§ EXERCISE INSTRUCTIONS
Check every line of the entries below for "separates", and copy the lines that have it.

==== RECORDS FOR THE EXERCISE

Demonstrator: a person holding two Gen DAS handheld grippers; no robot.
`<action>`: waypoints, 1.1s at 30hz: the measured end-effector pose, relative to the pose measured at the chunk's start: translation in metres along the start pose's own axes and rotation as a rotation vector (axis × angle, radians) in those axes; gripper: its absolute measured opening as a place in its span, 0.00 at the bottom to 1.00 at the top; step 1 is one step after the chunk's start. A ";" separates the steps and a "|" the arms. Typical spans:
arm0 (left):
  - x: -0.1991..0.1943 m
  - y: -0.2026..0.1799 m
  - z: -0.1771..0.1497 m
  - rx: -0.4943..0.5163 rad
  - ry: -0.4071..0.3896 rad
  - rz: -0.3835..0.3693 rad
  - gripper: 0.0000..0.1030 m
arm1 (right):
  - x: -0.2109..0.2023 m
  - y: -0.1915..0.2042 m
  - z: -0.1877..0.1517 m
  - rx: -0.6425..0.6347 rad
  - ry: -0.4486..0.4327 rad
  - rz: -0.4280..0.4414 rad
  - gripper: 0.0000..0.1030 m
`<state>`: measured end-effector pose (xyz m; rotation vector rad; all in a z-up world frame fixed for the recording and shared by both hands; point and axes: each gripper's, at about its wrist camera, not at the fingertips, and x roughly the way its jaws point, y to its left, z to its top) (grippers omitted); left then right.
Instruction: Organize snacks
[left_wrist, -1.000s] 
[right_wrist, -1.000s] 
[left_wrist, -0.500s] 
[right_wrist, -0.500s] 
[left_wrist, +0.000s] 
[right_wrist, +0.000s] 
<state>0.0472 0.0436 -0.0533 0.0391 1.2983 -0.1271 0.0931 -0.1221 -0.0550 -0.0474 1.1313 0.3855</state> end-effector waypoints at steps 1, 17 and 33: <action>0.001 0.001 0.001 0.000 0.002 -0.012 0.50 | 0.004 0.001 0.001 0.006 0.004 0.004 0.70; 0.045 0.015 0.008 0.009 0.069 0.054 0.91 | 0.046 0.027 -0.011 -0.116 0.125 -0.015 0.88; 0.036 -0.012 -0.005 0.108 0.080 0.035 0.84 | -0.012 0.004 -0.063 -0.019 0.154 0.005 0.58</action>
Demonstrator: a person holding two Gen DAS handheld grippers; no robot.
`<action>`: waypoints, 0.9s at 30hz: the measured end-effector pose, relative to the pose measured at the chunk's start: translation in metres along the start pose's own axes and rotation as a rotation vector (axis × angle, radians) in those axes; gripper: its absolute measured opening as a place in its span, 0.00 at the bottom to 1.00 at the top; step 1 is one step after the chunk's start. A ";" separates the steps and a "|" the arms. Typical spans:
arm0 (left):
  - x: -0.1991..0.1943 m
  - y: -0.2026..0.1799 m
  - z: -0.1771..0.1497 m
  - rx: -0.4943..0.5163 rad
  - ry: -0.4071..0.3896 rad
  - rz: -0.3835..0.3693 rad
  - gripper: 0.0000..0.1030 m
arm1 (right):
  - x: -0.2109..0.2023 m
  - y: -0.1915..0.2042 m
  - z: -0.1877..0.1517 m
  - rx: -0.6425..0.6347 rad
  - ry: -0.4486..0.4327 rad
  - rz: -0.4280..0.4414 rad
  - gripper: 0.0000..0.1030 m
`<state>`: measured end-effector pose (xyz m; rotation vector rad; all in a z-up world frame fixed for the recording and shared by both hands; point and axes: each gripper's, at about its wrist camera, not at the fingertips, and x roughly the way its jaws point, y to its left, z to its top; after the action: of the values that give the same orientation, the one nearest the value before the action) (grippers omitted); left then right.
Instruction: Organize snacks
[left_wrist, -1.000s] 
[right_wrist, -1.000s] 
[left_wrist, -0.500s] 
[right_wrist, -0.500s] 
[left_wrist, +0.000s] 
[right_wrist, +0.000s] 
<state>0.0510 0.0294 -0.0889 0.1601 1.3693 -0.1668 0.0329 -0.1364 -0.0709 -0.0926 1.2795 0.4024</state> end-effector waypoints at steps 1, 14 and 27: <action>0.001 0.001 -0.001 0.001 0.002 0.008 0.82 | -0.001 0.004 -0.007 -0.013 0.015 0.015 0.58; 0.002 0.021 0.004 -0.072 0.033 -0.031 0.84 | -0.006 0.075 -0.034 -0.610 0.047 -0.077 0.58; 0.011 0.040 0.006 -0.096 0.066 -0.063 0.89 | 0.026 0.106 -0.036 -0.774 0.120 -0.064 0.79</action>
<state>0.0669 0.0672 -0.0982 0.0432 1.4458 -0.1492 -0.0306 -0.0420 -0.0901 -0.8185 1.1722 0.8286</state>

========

§ REPLY TO THE EXERCISE
`<action>`: waypoints, 1.1s at 30hz: the measured end-effector pose, relative to the pose measured at the chunk's start: translation in metres along the start pose's own axes and rotation as a rotation vector (axis × angle, radians) in those axes; gripper: its absolute measured opening as a place in its span, 0.00 at the bottom to 1.00 at the top; step 1 is one step after the chunk's start. A ";" separates the steps and a "|" the arms. Typical spans:
`<action>`: waypoints, 0.9s at 30hz: the measured end-effector pose, relative to the pose measured at the chunk's start: translation in metres along the start pose's own axes and rotation as a rotation vector (axis × angle, radians) in those axes; gripper: its absolute measured opening as a place in its span, 0.00 at the bottom to 1.00 at the top; step 1 is one step after the chunk's start. A ";" separates the steps and a "|" the arms. Typical spans:

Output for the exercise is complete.